LOGAN: Evaluating Privacy Leakage of Generative Models Using Generative Adversarial Networks

Generative models are increasingly used to artificially generate various kinds of data, including high-quality images and videos. These models are used to estimate the underlying distribution of a dataset and randomly generate realistic samples according to their estimated distribution. However, the data used to train these models is often sensitive, thus prompting the need to evaluate information leakage from producing synthetic samples with generative models---specifically, whether an adversary can infer information about the data used to train the models. In this paper, we present the first membership inference attack on generative models. To mount the attack, we train a Generative Adversarial Network (GAN), which combines a discriminative and a generative model, to detect overfitting and recognize inputs that are part of training datasets by relying on the discriminator's capacity to learn statistical differences in distributions. We present attacks based on both white-box and black-box access to the target model, and show how to improve the latter using limited auxiliary knowledge of dataset samples. We test our attacks on several state-of-the-art models, such as Deep Convolutional GAN (DCGAN), Boundary Equilibrium GAN (BEGAN), and the combination of DCGAN with a Variational Autoencoder (DCGAN+VAE), using datasets consisting of complex representations of faces (LFW), objects (CIFAR-10), and medical images (Diabetic Retinopathy).
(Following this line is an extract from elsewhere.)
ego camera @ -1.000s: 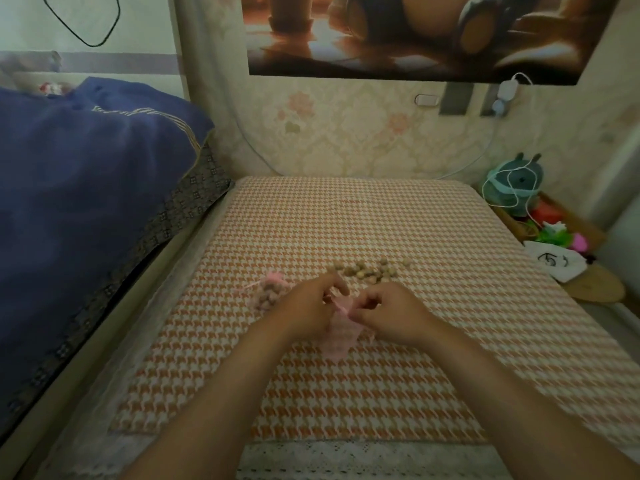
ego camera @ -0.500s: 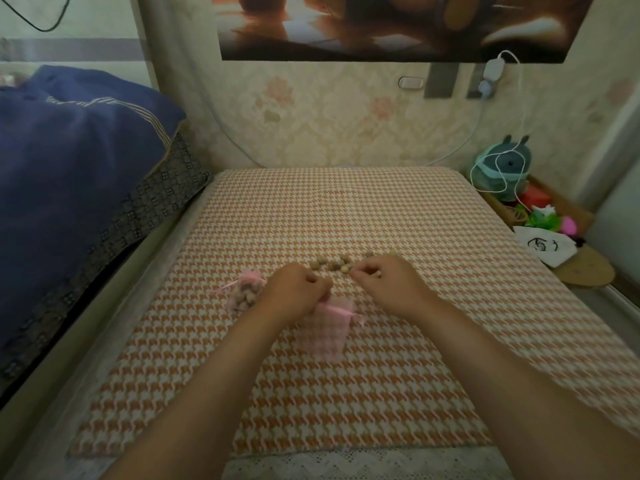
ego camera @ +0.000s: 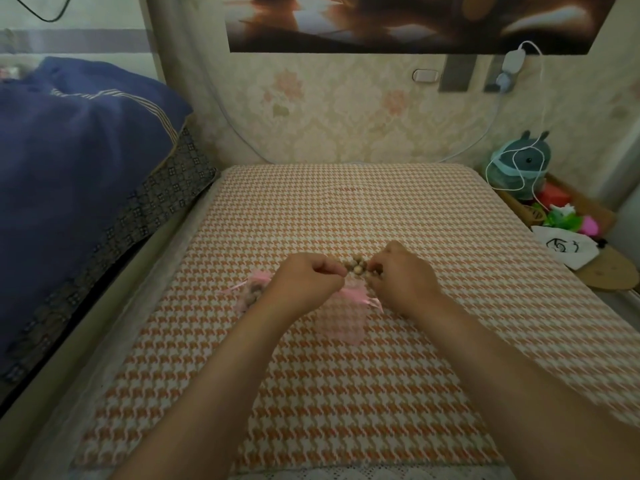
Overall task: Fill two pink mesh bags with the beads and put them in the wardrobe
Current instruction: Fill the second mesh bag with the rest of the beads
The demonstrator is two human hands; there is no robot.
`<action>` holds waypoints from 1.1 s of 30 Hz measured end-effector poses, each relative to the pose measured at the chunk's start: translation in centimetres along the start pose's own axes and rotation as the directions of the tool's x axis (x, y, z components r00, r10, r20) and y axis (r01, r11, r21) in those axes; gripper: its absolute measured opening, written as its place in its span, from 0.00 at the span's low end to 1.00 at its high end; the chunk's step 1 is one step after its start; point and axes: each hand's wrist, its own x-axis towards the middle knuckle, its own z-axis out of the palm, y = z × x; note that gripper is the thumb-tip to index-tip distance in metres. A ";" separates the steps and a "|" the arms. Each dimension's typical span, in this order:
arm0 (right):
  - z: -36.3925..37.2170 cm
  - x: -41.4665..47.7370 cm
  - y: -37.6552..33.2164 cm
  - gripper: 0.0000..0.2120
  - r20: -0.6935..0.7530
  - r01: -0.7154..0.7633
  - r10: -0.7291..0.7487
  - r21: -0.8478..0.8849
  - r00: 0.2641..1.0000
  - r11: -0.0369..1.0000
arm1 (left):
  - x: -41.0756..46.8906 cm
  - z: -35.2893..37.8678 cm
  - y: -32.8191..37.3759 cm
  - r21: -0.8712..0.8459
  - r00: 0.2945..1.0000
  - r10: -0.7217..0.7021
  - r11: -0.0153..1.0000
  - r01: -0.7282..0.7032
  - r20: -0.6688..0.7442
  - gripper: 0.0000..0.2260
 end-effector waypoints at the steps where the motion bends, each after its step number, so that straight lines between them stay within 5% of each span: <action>1: -0.3 0.0 -0.1 0.10 -0.011 -0.015 0.016 0.075 1.000 0.997 | 0.0 0.0 0.0 0.004 1.000 0.004 1.000 -0.004 0.006 0.06; 7: -5.0 -0.8 -2.9 0.03 -0.065 0.063 -0.029 0.620 0.997 0.782 | -0.6 -0.5 0.2 -0.004 1.000 -0.006 1.000 0.006 0.021 0.05; 13: -6.4 -3.6 -3.5 0.06 0.047 0.218 -0.270 0.463 0.962 0.859 | -1.6 -0.6 0.6 0.052 0.999 0.022 0.998 -0.024 0.031 0.08; 21: -6.7 -3.8 -3.3 0.03 0.190 0.135 -0.273 0.532 0.943 0.836 | -1.2 -0.4 -0.1 0.051 1.000 0.010 0.999 -0.011 0.021 0.05; 24: -5.7 -4.0 -3.9 0.07 0.255 0.020 -0.187 0.541 0.949 0.840 | -0.9 -0.7 -0.2 0.080 0.999 0.052 0.995 -0.051 -0.010 0.07; 29: -4.2 -4.5 -4.2 0.07 0.409 -0.354 0.045 0.724 0.911 0.591 | -1.7 -0.5 -1.2 0.388 0.976 0.215 0.899 -0.204 0.015 0.23; 33: -3.4 -4.5 -3.7 0.07 0.536 -0.535 0.117 0.752 0.836 0.384 | -1.9 1.1 -2.4 0.395 0.994 0.069 0.914 -0.099 0.088 0.46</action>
The white-box attacks are 100% successful at inferring which samples were used to train the target model, and the black-box ones succeeds with 80% accuracy. Finally, we discuss the sensitivity of our attacks to different training parameters, and their robustness against mitigation strategies, finding that successful defenses often result in significant worse performances of the generative models in terms of training stability and/or sample quality.